The issue of a child’s not doing as well as they are able, is one that faces many parents. Within most families, the child’s perception of what constitutes “good enough “is influenced by a number of forces. Parental attitudes and expectations of behavior and performance appear to be the largest contributors to the child’s understanding of what it means to “do well”. Our own adult behavior, work ethic, level of attainment, and motivation become models which children perceive as standards. For some students, these observed expectations are positive influences, leading to success as well as happiness. For others, unfortunately, they are seen as unreachable goals or represent the need to be perfect, leading to a level of stress which can sometimes result in fragile emotionality or unhealthy behavior. The adage, “know thyself” and its corresponding “know thy children” is a critical piece of the child-rearing puzzle.
The expression referencing “the big fish in the little pond” describes a second powerful force in the development of motivated, successful behavior. We are all significantly influenced by our surrounding social milieu. How does it feel to be functioning either better or worse than our classmates in academics, social life, or sports? What if our skills are limited or less well developed? How do other children, teachers, and family react to a child’s performance, and who helps the child understand these reactions? The impact of social influences on the concept of “doing well” is complicated and different for each child. Parental understanding of our own social behavior and judgment as well as awareness of our child’s nature and needs will go a long way in determining how we manage our children’s reactions to social forces.
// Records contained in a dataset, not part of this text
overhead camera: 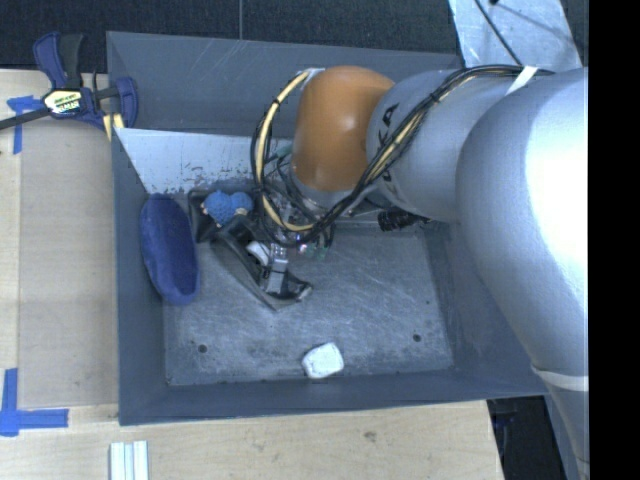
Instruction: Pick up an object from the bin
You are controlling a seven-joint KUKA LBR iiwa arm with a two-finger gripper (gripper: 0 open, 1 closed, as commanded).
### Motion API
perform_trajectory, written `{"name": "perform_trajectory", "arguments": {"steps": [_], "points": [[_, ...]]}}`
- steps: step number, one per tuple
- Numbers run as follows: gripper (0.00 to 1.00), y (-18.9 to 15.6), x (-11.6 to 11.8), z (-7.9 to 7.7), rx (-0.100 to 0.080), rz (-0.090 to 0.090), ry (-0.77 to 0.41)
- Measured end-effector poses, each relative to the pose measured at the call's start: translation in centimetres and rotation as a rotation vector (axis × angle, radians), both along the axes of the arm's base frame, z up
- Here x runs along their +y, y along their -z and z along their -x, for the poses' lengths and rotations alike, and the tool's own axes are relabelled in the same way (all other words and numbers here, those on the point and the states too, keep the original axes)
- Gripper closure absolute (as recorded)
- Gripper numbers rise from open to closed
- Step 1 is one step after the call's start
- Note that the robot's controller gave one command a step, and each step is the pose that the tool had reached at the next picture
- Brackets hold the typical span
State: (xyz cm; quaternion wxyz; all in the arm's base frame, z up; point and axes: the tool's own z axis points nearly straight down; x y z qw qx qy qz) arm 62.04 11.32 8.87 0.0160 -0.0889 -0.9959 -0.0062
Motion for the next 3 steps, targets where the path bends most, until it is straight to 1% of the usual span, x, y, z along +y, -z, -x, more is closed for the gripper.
{"name": "perform_trajectory", "arguments": {"steps": [1,2,3], "points": [[1.0,0.0,-0.2,0.0,0.001,-0.002,0.006],[1.0,-6.1,-0.1,0.0,-0.03,0.014,0.001],[1.0,-6.5,-0.1,0.2,-0.027,0.016,0.0]]}}
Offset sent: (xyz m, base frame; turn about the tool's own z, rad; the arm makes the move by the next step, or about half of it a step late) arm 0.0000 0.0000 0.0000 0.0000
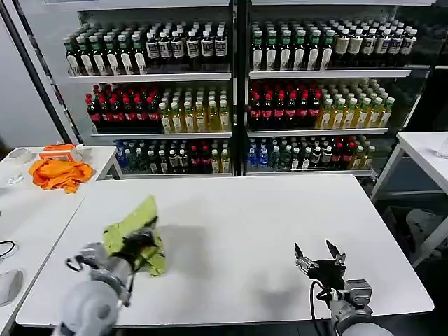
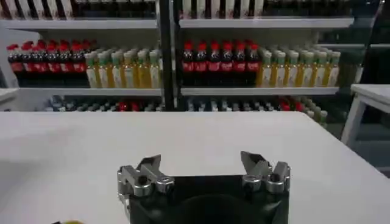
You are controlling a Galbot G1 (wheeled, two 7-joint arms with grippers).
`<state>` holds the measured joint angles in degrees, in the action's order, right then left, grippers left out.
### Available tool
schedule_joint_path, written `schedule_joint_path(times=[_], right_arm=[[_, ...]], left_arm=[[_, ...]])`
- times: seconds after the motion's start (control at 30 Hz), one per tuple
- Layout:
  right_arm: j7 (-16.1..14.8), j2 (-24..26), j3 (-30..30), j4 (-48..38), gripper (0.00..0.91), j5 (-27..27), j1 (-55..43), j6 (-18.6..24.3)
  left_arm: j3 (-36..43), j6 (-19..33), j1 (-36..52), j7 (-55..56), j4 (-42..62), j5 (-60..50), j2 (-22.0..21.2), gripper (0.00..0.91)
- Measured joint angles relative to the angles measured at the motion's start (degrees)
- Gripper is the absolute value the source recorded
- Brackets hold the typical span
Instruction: Fold and organize the clothes.
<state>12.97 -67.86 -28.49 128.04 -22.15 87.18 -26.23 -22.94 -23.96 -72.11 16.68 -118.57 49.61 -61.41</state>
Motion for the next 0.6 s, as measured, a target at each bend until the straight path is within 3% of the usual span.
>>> schedule_joint_path(times=[0.17, 0.23, 0.27, 0.3, 0.6], right_arm=[[-0.03, 0.19, -0.64, 0.00, 0.907, -0.54, -0.16, 0.04], [-0.05, 0.25, -0.62, 0.00, 0.907, -0.65, -0.37, 0.03], [-0.07, 0.28, -0.54, 0.00, 0.907, -0.74, -0.51, 0.01], [-0.09, 0.30, -0.44, 0.00, 0.907, -0.80, -0.64, -0.03], [-0.32, 0.35, 1.14, -0.84, 0.907, -2.23, -2.27, 0.10]], left_arm=[[7.21, 0.05, 0.58, -0.17, -1.01, -6.19, -1.78, 0.060], [9.96, 0.06, 1.00, -0.02, -0.99, -8.14, -2.59, 0.111], [11.12, 0.09, 1.23, 0.03, -0.93, -8.88, -3.02, 0.776], [12.48, 0.13, 1.48, 0.01, -0.87, -9.61, -3.56, 0.907], [19.87, 1.28, 1.64, -1.63, -1.09, -12.47, -7.44, 0.907]])
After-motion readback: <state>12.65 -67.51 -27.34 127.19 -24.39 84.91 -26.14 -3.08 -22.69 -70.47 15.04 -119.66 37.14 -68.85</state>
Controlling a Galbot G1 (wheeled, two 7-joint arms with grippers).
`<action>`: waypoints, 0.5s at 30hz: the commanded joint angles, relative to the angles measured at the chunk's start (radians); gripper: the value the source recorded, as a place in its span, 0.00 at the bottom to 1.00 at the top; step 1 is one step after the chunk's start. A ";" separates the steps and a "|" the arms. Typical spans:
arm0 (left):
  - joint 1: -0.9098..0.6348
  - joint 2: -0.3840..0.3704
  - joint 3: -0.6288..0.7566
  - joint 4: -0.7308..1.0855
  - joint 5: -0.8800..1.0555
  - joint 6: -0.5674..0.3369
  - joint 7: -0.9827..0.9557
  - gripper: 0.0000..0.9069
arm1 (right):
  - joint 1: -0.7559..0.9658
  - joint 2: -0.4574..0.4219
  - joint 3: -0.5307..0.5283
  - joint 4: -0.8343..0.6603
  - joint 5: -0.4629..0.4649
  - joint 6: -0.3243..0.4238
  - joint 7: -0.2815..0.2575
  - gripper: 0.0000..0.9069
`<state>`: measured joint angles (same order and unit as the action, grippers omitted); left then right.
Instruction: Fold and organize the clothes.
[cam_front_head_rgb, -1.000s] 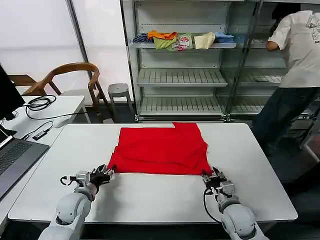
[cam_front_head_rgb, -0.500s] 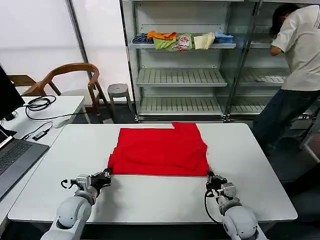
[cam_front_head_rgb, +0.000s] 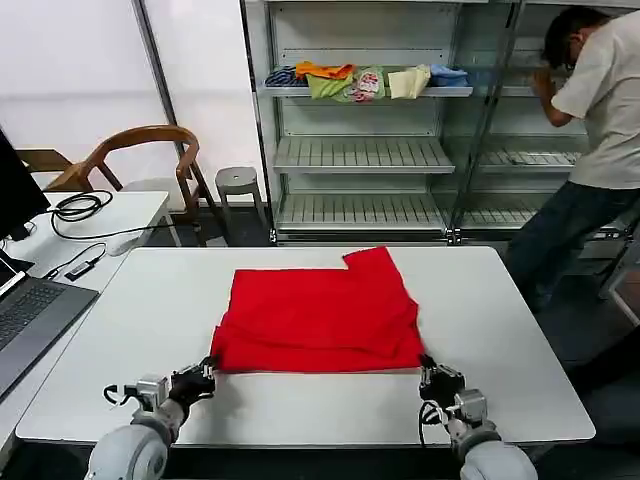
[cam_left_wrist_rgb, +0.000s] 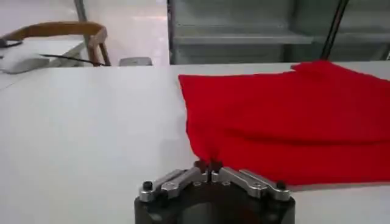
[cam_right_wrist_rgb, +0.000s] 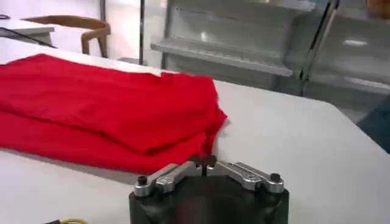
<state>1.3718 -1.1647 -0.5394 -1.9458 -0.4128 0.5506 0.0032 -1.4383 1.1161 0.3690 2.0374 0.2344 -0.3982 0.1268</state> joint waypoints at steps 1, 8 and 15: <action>0.199 -0.002 -0.061 -0.145 0.000 -0.010 0.009 0.02 | -0.180 -0.023 0.015 0.120 -0.037 0.033 0.003 0.00; 0.211 -0.005 -0.059 -0.156 0.007 -0.011 0.015 0.02 | -0.231 -0.027 0.025 0.152 -0.058 0.052 0.015 0.00; 0.223 0.007 -0.064 -0.162 0.018 -0.010 0.048 0.02 | -0.261 -0.028 0.022 0.159 -0.078 0.064 0.026 0.00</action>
<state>1.5400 -1.1637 -0.5906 -2.0707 -0.4034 0.5415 0.0196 -1.6324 1.0928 0.3869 2.1594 0.1738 -0.3464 0.1492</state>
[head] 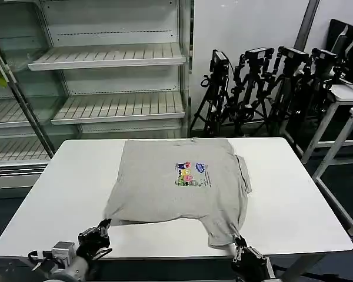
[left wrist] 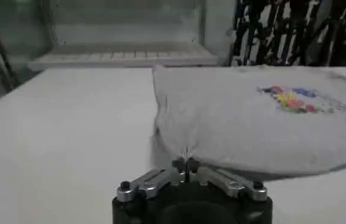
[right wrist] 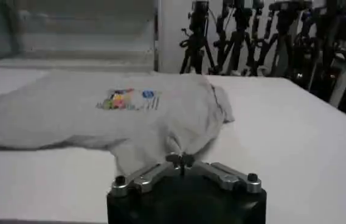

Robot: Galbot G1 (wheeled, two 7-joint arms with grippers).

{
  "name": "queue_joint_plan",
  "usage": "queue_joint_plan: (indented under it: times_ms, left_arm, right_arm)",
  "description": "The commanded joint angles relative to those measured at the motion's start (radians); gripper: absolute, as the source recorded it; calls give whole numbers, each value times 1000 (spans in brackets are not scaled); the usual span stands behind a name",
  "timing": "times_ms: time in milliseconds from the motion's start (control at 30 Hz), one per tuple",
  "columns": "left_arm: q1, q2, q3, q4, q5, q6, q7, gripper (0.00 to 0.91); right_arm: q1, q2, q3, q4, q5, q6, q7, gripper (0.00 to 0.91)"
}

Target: Fold and organize the clothes.

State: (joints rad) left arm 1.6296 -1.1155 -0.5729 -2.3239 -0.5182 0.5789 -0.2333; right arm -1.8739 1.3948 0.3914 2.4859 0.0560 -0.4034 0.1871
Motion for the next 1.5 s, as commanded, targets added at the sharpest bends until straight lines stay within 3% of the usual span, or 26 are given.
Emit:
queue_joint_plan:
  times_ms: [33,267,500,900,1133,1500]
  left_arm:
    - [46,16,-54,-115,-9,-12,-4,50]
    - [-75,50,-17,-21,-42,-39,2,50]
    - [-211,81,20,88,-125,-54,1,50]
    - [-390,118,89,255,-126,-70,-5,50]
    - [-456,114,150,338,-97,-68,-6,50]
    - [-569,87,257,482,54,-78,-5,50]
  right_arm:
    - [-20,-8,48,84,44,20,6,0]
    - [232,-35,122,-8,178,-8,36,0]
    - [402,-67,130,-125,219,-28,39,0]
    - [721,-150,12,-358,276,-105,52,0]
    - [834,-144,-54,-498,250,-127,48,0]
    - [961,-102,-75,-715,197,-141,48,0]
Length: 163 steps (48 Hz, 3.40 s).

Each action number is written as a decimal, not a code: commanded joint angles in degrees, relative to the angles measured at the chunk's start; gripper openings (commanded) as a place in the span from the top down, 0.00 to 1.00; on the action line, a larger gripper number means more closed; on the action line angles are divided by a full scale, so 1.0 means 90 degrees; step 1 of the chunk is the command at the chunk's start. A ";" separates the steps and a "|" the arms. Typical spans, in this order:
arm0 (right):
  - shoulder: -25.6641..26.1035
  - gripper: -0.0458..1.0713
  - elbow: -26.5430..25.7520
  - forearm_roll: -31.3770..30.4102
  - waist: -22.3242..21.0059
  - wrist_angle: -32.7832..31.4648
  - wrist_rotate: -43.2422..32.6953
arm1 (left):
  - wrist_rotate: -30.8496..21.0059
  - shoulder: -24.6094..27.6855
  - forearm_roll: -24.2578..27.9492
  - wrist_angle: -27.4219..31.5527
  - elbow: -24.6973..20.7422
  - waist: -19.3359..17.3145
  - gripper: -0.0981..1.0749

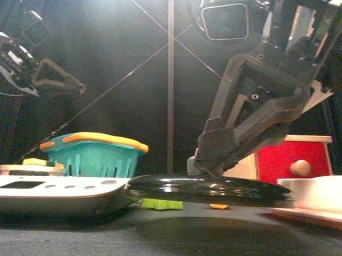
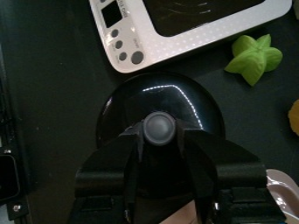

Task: Place pot lid on pan

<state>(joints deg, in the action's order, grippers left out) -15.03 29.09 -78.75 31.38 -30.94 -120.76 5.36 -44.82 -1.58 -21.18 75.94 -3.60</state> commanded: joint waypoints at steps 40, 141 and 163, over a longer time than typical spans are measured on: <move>0.1953 0.38 0.0752 0.1006 0.0010 -0.1172 0.0000 | 0.0000 0.0020 -0.0068 -0.0029 -0.0068 -0.0010 0.65; 0.1426 0.38 0.0830 0.2715 0.1816 -0.2754 -0.0020 | -0.0010 0.0020 -0.0137 -0.0029 -0.0049 -0.0049 0.65; 0.1328 0.38 0.0850 0.2842 0.1816 -0.2627 -0.0020 | -0.0010 0.0020 -0.0137 -0.0029 -0.0049 -0.0049 0.65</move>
<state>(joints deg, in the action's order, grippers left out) -4.13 37.09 -53.26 47.64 -54.84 -120.76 5.36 -44.82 -2.72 -21.09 76.20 -3.96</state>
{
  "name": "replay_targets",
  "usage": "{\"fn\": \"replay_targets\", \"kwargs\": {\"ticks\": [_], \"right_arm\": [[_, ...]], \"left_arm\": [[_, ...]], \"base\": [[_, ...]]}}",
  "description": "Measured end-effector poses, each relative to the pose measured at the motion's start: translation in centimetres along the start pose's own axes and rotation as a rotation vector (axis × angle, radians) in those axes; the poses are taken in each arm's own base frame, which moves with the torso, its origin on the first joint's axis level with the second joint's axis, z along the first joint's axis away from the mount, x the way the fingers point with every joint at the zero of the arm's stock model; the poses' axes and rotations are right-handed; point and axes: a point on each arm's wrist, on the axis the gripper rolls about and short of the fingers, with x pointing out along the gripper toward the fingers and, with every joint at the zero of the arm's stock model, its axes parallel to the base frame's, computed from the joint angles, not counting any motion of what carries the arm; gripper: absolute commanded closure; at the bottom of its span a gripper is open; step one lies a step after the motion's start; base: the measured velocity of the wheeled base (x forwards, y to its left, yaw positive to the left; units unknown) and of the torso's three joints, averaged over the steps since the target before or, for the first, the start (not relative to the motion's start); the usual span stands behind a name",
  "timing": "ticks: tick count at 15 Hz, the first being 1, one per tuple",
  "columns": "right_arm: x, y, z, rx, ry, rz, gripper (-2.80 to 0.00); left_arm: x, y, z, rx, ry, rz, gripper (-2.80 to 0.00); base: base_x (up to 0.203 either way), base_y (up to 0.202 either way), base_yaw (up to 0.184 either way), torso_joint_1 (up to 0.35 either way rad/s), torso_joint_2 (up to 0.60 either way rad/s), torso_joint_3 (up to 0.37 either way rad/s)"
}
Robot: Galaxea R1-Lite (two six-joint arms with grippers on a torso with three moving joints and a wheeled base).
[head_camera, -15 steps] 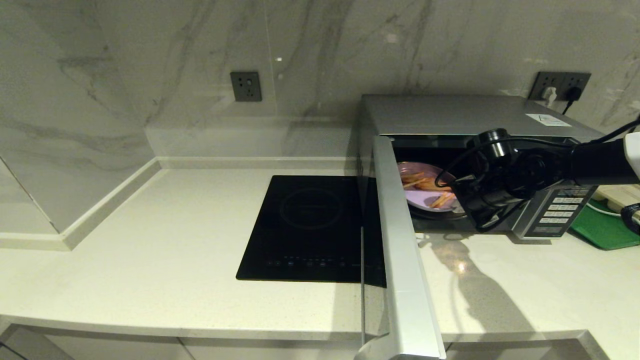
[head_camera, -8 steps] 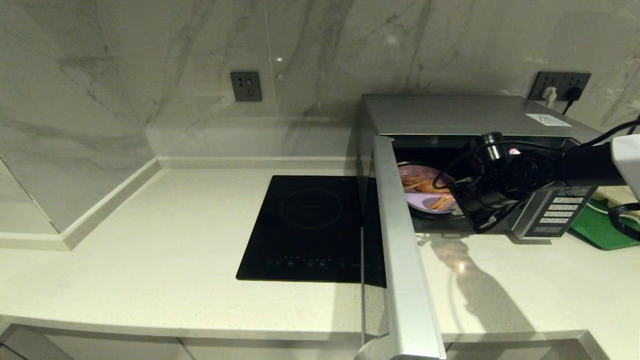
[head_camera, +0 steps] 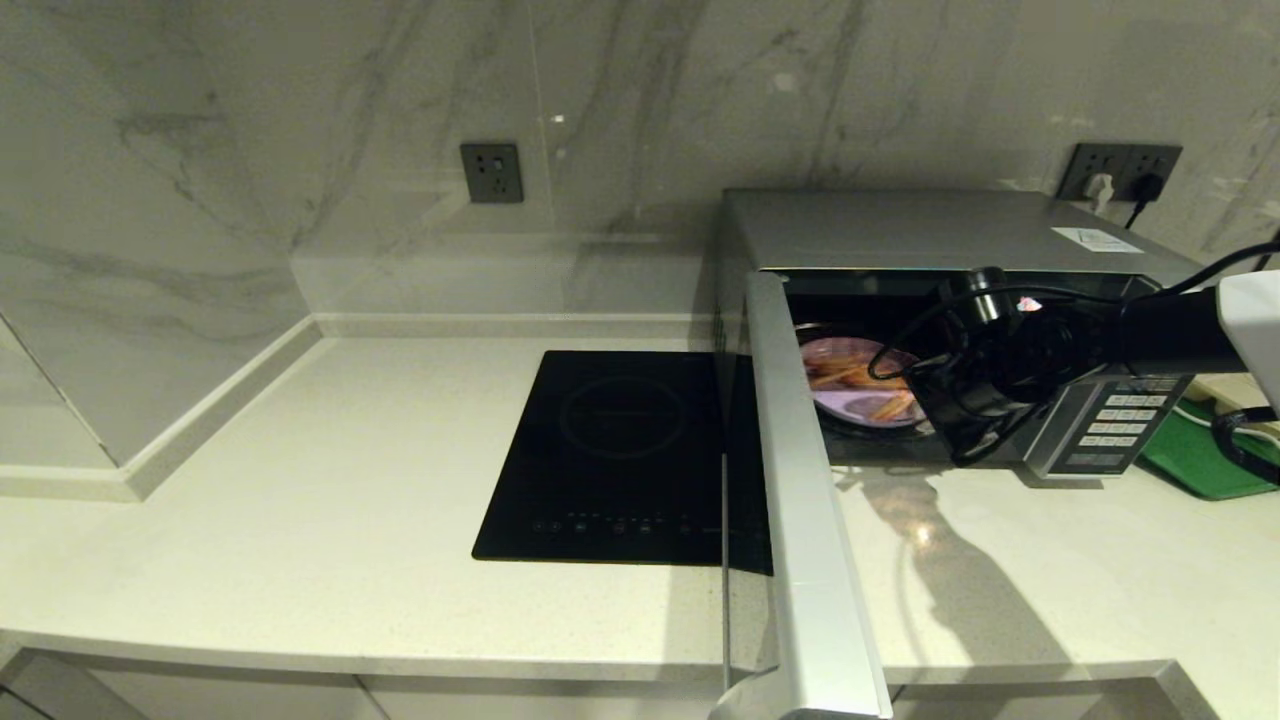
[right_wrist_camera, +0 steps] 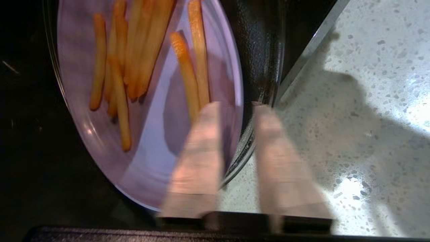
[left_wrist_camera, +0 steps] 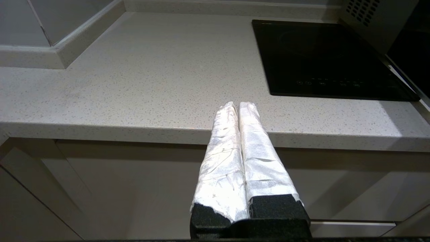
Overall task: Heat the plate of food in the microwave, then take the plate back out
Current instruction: Put the plate in the microwave oven
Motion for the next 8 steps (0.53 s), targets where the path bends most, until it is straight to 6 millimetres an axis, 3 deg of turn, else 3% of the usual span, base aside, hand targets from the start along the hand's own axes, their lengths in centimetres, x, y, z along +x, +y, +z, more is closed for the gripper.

Obviously, a child’s motivation and perseverance are more complicated than just parental influence and peer pressure. When motivation is a result of external pressure or the pursuit of grades and athletic victories, it tends to be inconsistent and a source of stress. Research has shown however, that when motivation is a result of a child’s intrinsic beliefs instead, it tends to be stronger, durable, and a source of happiness. Intrinsic motivation has also been found to be related to greater emotional flexibility and tolerance for both success and failure.